ABSTRACT

The Catholic Church played a key role in the so-called third wave of democratization that started in April 1974 with the Portuguese “Carnations Revolution.” In the Spanish case, the politics of consensus that allowed for the successful pact-making model of the transition to democracy was clearly and strongly favored by the Church’s attitude (Brasslof 1998; Callahan 2000). It was then that, for the fi rst time, the ecclesiastical authorities endorsed the people to embrace a fully democratic regime. However, forty-three years earlier it had only taken one month for popular violent anticlericalism to reemerge in Spanish politics after the proclamation of the Second Republic. In May 1931 eleven religious houses were set alight by unruly mobs in Madrid. The attacks were sparked by the opening of an Independent Monarchist Circle in the city center that was perceived as nothing less than “sheer provocation” by radicalized Madrilenians who for this act decided to punish the clergy.
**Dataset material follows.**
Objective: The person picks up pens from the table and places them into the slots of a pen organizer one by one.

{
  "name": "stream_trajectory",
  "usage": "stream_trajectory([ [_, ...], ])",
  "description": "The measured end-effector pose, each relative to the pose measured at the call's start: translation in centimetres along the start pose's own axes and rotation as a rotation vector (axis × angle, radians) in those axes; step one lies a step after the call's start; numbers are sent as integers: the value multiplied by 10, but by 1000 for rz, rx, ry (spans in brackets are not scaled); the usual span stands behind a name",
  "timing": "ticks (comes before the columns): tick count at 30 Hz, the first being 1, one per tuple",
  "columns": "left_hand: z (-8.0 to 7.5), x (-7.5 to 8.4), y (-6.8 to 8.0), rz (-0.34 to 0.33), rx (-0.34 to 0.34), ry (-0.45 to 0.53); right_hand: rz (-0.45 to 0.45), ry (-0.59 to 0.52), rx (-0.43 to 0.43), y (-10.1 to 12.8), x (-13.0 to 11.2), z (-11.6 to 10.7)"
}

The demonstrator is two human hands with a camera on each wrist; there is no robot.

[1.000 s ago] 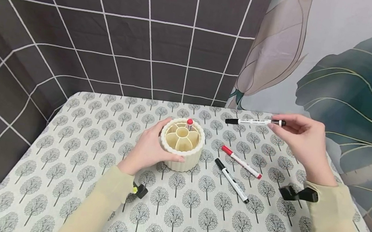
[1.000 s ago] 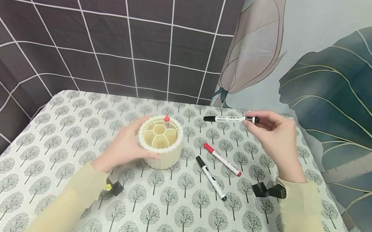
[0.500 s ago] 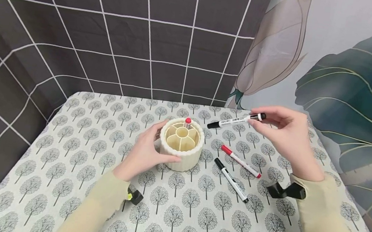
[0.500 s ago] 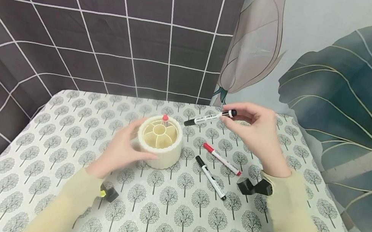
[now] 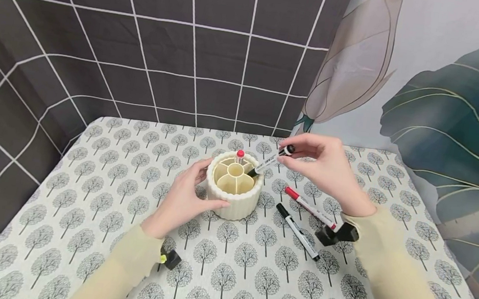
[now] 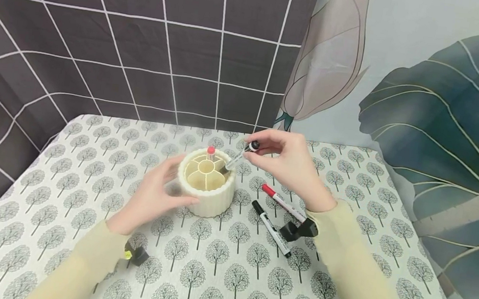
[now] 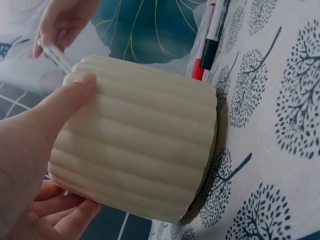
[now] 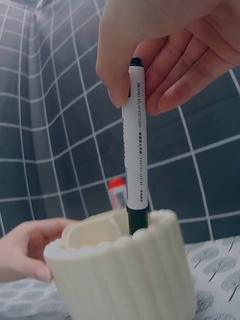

The reasons behind the attacks were the traditional monarchical leanings of the Church and, more precisely, for its close links with the overthrown dictatorship (Pérez Ledesma 2001, 247). What happened between 1931 and 1978? How and why were the ecclesiastical authorities perceived in such a different way? Why did they change their political allegiance towards modernity and democratization to such an extent?